__WHAT YOU SHOULD DO__
Please reproduce verbatim the lines below, from the first through the one with "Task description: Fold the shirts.".

__DATA__
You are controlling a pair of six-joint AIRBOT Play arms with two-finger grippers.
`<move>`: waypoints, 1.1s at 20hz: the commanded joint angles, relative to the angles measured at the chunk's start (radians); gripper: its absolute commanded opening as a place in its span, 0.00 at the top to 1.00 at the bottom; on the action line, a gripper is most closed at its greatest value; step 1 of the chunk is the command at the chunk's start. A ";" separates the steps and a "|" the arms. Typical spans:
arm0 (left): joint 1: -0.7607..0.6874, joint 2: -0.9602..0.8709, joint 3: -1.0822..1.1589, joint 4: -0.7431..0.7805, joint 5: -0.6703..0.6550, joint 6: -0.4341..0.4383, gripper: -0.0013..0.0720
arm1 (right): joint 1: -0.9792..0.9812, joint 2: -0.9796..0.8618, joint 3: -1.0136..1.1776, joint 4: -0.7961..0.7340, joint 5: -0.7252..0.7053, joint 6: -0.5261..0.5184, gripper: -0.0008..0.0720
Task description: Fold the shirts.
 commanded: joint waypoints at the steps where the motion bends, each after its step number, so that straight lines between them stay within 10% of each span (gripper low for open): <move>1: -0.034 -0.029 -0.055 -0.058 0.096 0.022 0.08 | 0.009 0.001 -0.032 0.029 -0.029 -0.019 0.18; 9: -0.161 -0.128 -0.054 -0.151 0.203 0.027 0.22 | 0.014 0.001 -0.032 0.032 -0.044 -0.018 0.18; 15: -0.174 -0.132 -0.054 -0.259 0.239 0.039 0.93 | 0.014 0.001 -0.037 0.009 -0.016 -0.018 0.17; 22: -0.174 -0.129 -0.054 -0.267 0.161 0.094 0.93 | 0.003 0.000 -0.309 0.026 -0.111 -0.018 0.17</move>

__SOLUTION FOR THIS TASK__
You are controlling a pair of six-joint AIRBOT Play arms with two-finger grippers.
`<move>`: waypoints, 1.1s at 20hz: the commanded joint angles, relative to the angles measured at the chunk's start (radians); gripper: its absolute commanded opening as a place in its span, 0.00 at the top to 1.00 at the bottom; on the action line, a gripper is most closed at its greatest value; step 1 of the chunk is the command at the chunk's start. A ";" separates the steps and a "|" the arms. Typical spans:
arm0 (left): joint 1: -0.7607..0.6874, joint 2: -0.9602..0.8709, joint 3: -1.0822..1.1589, joint 4: -0.7431..0.7805, joint 5: -0.6703..0.6550, joint 6: -0.4341..0.4383, gripper: -0.0013..0.0720
arm1 (right): joint 1: -0.9792..0.9812, joint 2: -0.9796..0.8618, joint 3: -1.0136..1.1776, joint 4: -0.7961..0.7340, joint 5: -0.7252..0.7053, joint 6: -0.5261..0.5184, gripper: -0.0008..0.0720
Task description: Fold the shirts.

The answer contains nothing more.